User engagement and usability were strongly influenced by the quality of recommendations, including accuracy, and context compatibility. The study revealed that when recommended services aligned with users’ preferences, and considered their personal context requirements, it positively impacted their perceived usefulness. Interaction adequacy, expressed through an intuitive interface that allowed users to express their preferences and easily find recommended services, also played a crucial role in enhancing user satisfaction and usability. The ease of use aspect was reflected in users’ feedback, emphasizing the importance of a streamlined User Interface and a system that supports quick and convenient service discovery.

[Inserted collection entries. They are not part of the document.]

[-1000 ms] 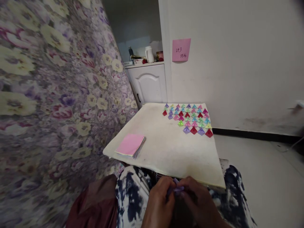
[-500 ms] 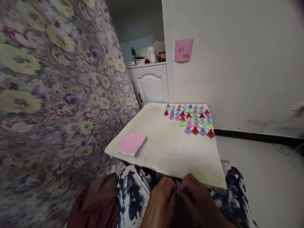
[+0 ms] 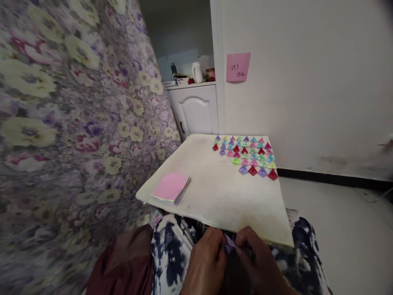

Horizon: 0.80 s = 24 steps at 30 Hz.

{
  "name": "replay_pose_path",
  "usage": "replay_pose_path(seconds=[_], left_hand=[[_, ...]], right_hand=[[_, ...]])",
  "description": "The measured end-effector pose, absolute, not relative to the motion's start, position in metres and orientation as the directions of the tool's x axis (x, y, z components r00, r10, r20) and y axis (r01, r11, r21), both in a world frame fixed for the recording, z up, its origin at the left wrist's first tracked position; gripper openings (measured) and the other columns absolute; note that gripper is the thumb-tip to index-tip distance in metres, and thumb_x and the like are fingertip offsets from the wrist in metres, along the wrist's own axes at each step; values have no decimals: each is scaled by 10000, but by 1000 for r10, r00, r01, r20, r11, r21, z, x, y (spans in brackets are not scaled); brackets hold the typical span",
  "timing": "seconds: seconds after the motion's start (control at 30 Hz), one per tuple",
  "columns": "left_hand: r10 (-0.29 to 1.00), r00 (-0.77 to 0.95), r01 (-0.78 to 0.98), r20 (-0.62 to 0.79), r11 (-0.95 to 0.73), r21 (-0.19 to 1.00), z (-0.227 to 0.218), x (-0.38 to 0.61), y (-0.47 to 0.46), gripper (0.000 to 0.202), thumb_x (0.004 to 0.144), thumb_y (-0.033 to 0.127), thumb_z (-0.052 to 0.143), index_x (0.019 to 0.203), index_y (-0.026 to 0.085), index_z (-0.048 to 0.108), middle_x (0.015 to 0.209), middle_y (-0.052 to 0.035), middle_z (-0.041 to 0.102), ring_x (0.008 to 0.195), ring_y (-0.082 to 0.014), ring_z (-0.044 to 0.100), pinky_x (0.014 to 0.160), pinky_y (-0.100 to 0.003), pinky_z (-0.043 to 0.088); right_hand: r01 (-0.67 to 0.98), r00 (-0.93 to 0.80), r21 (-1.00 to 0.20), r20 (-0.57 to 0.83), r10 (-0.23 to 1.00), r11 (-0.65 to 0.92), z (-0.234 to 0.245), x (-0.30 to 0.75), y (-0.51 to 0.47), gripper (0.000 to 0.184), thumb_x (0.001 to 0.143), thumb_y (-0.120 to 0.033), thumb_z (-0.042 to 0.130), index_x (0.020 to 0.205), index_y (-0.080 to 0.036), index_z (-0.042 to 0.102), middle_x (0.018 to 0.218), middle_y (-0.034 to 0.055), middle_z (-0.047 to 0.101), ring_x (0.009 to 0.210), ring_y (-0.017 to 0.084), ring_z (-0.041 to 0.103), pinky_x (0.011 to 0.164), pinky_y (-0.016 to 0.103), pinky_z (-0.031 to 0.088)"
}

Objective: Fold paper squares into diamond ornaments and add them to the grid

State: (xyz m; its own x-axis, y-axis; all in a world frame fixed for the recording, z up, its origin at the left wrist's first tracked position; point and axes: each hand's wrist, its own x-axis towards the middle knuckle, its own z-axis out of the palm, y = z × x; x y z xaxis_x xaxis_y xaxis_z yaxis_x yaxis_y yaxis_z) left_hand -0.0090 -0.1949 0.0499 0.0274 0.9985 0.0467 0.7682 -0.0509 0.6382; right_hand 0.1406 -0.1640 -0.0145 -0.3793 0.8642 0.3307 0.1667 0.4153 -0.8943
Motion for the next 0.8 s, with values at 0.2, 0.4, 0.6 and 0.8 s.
replay_pose_path(seconds=[0.2,0.4,0.6,0.8], left_hand=[[999,22,772,47,-47,634,45,-7,-195,217,700,16,383,735,209,476,789,-11,556,743,-151,532,625,-242,349],[998,26,771,50,-52,634,45,-5,-196,217,721,24,382,733,215,482,814,-18,565,752,-154,540,625,-242,359],[999,29,820,26,-39,571,45,-4,-195,228,719,23,378,762,219,486,851,-22,556,756,-156,546,619,-245,361],[998,58,840,-10,-44,540,41,0,-198,310,709,14,372,859,242,520,948,-21,556,816,-161,565,656,-248,379]], right_hand=[[235,-445,-829,372,815,507,-7,140,-168,210,780,-59,452,921,-212,481,887,24,488,765,144,512,700,258,421],[271,-444,-806,380,811,526,-2,137,-167,166,802,-58,410,822,-205,485,865,29,491,784,154,526,697,264,418],[325,-346,-825,350,870,462,-5,137,-168,140,791,-70,389,807,-200,436,776,16,484,712,159,511,655,271,407],[516,-373,-746,247,894,421,-4,133,-169,179,753,-79,425,881,-201,450,842,40,530,701,187,549,621,291,405]])
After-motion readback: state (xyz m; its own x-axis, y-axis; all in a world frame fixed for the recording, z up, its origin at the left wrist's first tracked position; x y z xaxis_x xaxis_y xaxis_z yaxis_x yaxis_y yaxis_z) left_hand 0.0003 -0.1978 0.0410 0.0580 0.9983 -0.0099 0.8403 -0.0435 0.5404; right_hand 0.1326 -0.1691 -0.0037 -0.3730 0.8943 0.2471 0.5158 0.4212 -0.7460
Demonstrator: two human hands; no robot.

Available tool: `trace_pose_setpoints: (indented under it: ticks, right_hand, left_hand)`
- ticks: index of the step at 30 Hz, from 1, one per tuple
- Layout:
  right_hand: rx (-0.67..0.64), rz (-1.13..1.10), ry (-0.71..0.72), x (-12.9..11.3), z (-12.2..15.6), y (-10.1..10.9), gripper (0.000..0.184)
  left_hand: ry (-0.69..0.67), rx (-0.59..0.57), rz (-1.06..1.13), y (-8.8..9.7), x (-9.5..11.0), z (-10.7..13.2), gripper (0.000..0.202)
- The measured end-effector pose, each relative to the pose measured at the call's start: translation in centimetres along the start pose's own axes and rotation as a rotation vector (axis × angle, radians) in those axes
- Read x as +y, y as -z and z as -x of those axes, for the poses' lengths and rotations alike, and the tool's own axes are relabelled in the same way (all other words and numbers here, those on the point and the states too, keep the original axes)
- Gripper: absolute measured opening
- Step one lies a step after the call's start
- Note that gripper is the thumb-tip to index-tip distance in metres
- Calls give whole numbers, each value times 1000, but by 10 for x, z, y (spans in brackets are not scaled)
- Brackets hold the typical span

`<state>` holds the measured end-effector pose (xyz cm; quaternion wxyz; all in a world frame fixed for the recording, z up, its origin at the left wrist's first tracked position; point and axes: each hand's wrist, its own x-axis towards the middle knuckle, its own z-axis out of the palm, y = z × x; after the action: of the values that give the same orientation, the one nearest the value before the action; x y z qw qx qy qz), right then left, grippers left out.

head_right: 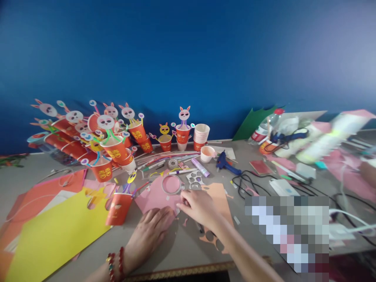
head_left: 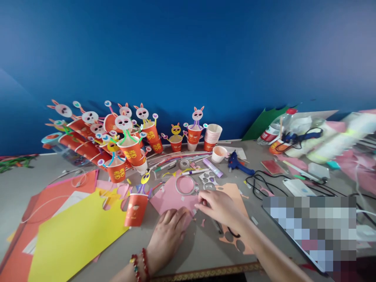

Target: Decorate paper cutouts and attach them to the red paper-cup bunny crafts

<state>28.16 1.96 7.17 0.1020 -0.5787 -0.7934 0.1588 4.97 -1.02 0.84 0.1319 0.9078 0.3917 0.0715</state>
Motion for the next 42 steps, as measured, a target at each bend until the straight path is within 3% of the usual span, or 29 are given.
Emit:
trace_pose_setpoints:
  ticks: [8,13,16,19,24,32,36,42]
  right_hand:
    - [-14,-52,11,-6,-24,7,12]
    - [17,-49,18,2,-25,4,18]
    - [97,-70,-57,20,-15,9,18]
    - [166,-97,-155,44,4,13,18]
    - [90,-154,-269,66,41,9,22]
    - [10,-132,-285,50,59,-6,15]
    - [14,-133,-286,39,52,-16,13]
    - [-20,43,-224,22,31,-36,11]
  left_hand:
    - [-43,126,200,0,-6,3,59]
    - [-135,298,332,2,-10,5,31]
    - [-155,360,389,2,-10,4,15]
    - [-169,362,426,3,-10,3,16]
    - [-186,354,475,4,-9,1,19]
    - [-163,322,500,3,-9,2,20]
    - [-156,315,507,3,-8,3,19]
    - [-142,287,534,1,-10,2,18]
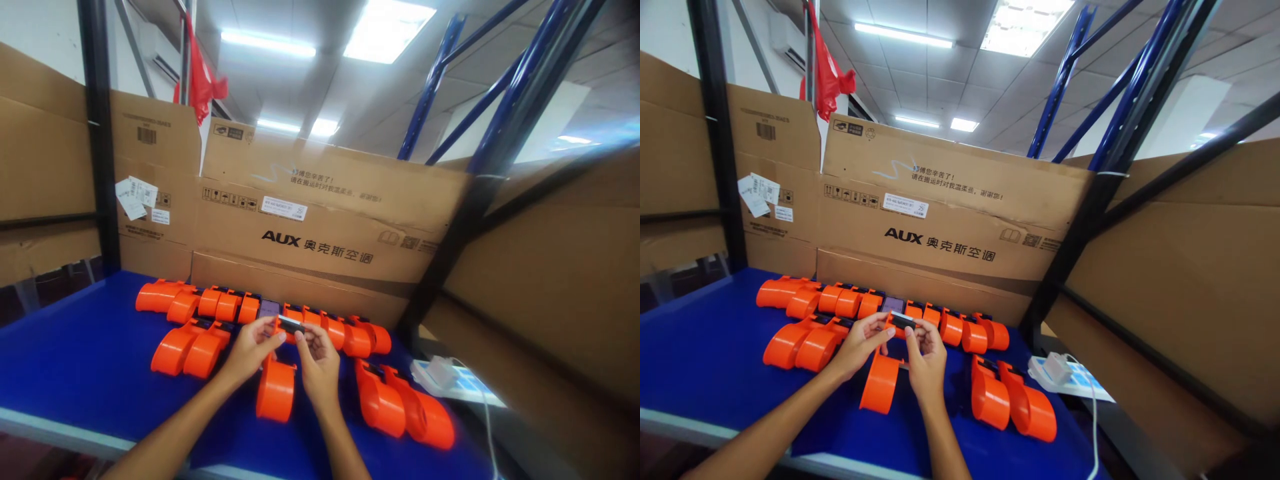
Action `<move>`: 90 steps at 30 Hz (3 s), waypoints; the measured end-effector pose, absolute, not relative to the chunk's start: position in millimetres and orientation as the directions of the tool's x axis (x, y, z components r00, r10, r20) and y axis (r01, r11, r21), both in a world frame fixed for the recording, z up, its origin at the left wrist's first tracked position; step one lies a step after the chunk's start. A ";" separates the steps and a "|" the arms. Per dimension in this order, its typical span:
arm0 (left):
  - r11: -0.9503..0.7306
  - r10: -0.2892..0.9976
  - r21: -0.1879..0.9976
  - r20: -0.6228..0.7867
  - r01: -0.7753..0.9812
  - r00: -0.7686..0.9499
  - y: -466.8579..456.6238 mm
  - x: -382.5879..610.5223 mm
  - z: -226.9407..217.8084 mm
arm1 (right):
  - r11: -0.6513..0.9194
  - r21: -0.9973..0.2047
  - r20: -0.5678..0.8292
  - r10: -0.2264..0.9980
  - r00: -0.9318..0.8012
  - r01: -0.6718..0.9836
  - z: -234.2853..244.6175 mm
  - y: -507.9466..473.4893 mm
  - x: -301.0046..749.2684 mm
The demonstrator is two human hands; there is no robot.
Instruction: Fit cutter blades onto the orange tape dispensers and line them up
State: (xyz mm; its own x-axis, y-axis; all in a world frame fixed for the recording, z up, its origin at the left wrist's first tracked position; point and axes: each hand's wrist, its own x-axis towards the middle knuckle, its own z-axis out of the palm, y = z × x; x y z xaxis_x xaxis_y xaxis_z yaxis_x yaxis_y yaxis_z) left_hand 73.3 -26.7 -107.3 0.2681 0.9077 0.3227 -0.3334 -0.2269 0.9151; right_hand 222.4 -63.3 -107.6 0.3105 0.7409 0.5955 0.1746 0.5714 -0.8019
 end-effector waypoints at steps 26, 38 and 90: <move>-0.248 0.879 0.925 0.339 -0.287 0.334 -20.8 74.4 -118.2 | 0.574 -0.722 0.675 0.708 0.208 0.387 -117.5 -62.2 229.2; -0.307 0.900 0.934 0.348 -0.183 0.264 -17.9 75.5 -125.1 | 0.572 -0.655 0.715 0.680 0.161 0.493 -108.5 -66.0 230.5; -0.228 0.954 0.930 0.273 -0.288 0.128 -14.2 62.1 -108.9 | -0.179 -0.190 0.250 0.942 0.223 0.965 -122.9 -61.8 272.9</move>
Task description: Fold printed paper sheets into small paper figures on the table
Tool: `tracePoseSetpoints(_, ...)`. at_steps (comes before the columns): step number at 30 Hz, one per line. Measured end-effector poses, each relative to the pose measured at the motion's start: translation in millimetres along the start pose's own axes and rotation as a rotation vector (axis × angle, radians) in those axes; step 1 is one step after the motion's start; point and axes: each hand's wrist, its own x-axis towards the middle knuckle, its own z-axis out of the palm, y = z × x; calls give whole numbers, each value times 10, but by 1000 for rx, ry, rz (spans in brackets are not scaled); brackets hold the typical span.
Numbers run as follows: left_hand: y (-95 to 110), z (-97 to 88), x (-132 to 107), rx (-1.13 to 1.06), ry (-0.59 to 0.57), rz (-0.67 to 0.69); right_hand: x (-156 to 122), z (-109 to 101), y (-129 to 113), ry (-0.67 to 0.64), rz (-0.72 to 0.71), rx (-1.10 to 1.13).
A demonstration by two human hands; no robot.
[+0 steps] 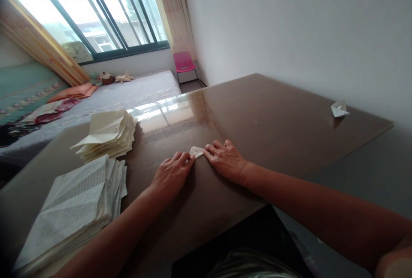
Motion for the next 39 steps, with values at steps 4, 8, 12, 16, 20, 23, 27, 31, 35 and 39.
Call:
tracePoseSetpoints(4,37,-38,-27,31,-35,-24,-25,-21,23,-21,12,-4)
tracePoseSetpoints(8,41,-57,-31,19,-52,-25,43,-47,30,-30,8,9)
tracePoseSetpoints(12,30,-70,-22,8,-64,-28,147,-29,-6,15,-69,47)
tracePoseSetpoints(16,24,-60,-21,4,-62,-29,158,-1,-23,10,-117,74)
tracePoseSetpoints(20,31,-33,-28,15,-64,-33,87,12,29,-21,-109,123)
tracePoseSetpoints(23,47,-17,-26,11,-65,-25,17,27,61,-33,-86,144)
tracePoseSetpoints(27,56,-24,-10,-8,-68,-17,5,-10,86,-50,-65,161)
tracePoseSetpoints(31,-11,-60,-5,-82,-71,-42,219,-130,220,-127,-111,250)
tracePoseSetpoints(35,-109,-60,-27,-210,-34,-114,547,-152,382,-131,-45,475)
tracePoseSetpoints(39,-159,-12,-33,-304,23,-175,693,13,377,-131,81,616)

While the study provided valuable insights, there were limitations and areas for future research. Users expressed a preference for familiarity in recommendations and perceived a lack of novelty and diversity, which calls for further exploration of users’ preferences across different smart products. Technological limitations were also discussed, highlighting the need to further study algorithmic performance and resource requirements. Additionally, interface design considerations, such as readability, clarity, and visual elements, emerged as important factors for optimizing UX in S-PSS. Furthermore, the expansion of natural User Interfaces and conversational Recommendation Systems has witnessed remarkable growth in recent years. This trend highlights the importance of considering these interfaces within the S-PSS environment to provide several means of interaction.

In conclusion, this study contributes to understanding the impact of adaptive user experiences in S-PSS, emphasizing the significance of efficient decision-making, user-friendly interfaces, and personalized recommendations. Future research should address the limitations identified and further explore user preferences, algorithmic approaches, and interface design considerations to enhance the effectiveness and user satisfaction in S-PSS.